Search the material and gather each line with "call" in it.

┄┄┄┄┄┄┄┄┄┄┄┄┄┄┄┄┄┄┄┄

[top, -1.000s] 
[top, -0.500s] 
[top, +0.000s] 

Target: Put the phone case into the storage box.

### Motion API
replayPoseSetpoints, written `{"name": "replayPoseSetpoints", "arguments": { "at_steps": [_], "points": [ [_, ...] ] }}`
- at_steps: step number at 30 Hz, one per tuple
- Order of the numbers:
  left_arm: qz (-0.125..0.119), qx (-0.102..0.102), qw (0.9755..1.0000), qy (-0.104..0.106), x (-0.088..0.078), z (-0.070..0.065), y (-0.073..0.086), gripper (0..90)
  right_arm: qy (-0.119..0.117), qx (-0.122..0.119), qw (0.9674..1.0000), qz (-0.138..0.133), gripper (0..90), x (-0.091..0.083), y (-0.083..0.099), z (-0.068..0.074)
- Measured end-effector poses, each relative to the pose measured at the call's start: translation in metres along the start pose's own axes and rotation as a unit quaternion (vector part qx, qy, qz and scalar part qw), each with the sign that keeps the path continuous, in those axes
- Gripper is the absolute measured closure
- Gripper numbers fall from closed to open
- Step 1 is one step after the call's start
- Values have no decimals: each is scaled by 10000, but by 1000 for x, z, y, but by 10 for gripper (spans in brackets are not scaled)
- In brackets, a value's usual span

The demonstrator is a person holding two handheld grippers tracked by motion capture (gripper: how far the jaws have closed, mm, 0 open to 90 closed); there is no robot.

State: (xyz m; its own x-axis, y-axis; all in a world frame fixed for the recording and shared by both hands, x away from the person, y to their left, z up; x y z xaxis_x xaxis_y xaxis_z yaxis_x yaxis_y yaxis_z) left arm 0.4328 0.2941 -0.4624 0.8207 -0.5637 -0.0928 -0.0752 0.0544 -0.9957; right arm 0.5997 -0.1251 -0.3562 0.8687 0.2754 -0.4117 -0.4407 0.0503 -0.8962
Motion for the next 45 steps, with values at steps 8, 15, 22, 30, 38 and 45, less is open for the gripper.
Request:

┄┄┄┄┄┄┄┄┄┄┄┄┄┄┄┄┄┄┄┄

▶ Response below
- Measured end-effector poses, each relative to the pose measured at the call's start: translation in metres along the start pose's own axes and rotation as a unit quaternion (vector part qx, qy, qz and scalar part qw), each with the sign that keeps the path continuous, in those axes
- Step 1 is one step after the call's start

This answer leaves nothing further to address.